In the listing that follows, the range to quote begins at the line that has "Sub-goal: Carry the" and ends after the line that has "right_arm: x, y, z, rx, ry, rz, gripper"; quote it verbatim and add nothing.

↓↓↓

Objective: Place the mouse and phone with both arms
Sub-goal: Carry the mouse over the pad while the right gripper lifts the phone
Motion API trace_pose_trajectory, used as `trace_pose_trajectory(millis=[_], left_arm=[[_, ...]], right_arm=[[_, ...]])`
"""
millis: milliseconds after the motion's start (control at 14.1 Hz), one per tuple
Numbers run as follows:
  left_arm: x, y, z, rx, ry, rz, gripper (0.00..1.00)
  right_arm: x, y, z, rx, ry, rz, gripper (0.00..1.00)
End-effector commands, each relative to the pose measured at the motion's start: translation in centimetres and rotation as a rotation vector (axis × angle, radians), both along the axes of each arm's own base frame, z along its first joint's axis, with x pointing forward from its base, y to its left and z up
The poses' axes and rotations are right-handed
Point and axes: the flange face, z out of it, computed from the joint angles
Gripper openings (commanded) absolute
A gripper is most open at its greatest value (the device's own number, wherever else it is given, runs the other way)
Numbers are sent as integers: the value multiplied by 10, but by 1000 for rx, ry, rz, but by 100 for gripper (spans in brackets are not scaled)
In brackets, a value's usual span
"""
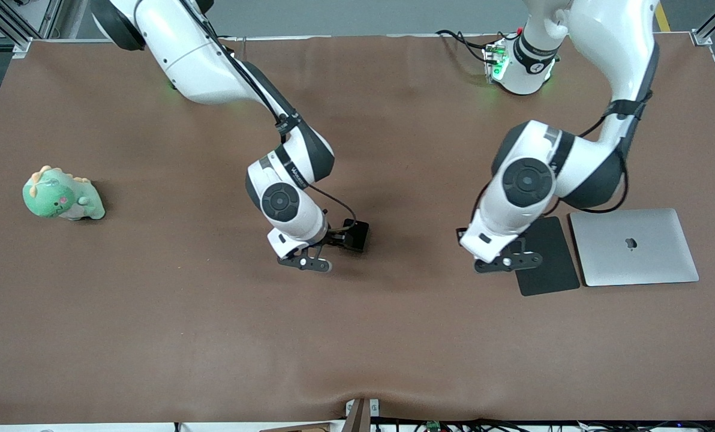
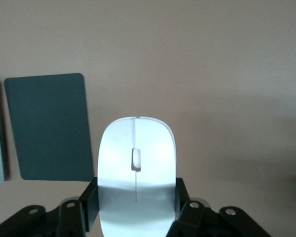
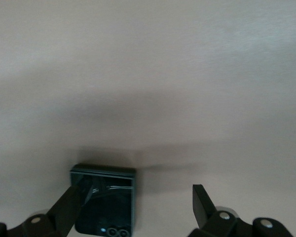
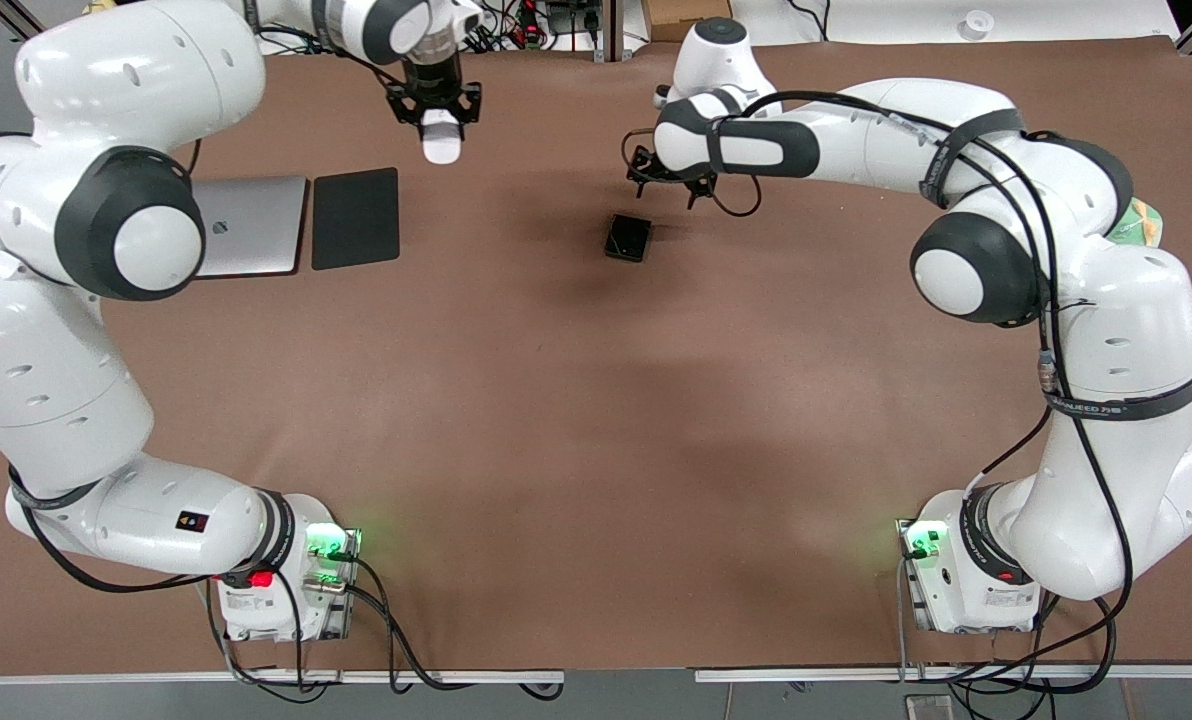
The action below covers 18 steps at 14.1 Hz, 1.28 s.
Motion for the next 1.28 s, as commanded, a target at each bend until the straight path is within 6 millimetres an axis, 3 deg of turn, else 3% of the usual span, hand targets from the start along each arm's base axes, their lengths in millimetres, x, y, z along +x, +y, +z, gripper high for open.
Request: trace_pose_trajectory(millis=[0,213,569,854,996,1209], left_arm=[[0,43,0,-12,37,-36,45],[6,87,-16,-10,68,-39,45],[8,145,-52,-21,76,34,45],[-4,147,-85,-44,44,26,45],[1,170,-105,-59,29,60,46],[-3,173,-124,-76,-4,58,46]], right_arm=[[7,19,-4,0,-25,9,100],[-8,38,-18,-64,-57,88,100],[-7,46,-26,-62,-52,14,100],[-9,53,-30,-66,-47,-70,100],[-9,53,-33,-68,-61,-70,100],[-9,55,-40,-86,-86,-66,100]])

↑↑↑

*Result of this exercise*.
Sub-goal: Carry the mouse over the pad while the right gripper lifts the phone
Motion API trace_pose_trajectory, used as `trace_pose_trajectory(millis=[_], left_arm=[[_, ...]], right_arm=[[_, ...]])`
"""
millis: milliseconds after the motion's start (control at 14.1 Hz), one per tuple
Numbers run as follows:
  left_arm: x, y, z, rx, ry, rz, gripper (0.00..1.00)
  right_arm: x, y, z, rx, ry, rz, gripper (0.00..1.00)

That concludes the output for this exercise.